YOUR INSTRUCTIONS: In your copy, include no images and return each entry exactly as written.

**** AVAILABLE RECORDS ****

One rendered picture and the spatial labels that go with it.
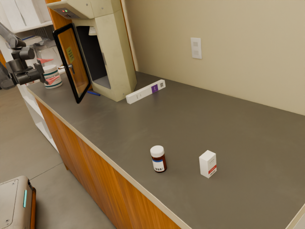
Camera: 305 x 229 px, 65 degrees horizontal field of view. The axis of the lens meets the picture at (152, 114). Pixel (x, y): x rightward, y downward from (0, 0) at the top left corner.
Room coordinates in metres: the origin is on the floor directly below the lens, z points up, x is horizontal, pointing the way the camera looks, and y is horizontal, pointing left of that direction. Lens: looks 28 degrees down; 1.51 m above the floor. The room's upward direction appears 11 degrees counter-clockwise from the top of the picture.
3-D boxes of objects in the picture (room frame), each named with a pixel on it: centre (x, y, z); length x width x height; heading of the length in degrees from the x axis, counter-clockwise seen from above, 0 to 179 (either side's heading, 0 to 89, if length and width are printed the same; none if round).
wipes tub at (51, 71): (1.84, 0.72, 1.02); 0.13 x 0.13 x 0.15
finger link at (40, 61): (1.30, 0.51, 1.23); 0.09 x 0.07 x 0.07; 124
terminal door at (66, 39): (1.40, 0.39, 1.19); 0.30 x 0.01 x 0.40; 175
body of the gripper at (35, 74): (1.26, 0.57, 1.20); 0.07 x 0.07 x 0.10; 34
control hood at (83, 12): (1.40, 0.33, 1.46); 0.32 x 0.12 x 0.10; 34

****

ANSWER BELOW:
One rendered picture and the spatial labels that go with it.
Camera: 305 x 229 px, 65 degrees horizontal field of view. The axis of the lens meets the picture at (152, 114). Pixel (x, y): x rightward, y downward from (0, 0) at the top left corner.
Room coordinates in metres: the origin is on the floor directly below the lens, z points up, x is horizontal, pointing the way the camera looks, and y is horizontal, pointing left of that direction. Lens: looks 28 degrees down; 1.51 m above the floor. The room's upward direction appears 11 degrees counter-clockwise from the top of the picture.
3-D boxes of objects in the picture (room frame), each named with a pixel on it: centre (x, y, z); length x width x height; heading of the length in degrees from the x axis, counter-clockwise seen from above, 0 to 179 (either side's heading, 0 to 89, if length and width are printed the same; none if round).
wipes tub at (51, 71): (1.84, 0.72, 1.02); 0.13 x 0.13 x 0.15
finger link at (40, 61): (1.30, 0.51, 1.23); 0.09 x 0.07 x 0.07; 124
terminal door at (66, 39): (1.40, 0.39, 1.19); 0.30 x 0.01 x 0.40; 175
body of the gripper at (35, 74): (1.26, 0.57, 1.20); 0.07 x 0.07 x 0.10; 34
control hood at (83, 12): (1.40, 0.33, 1.46); 0.32 x 0.12 x 0.10; 34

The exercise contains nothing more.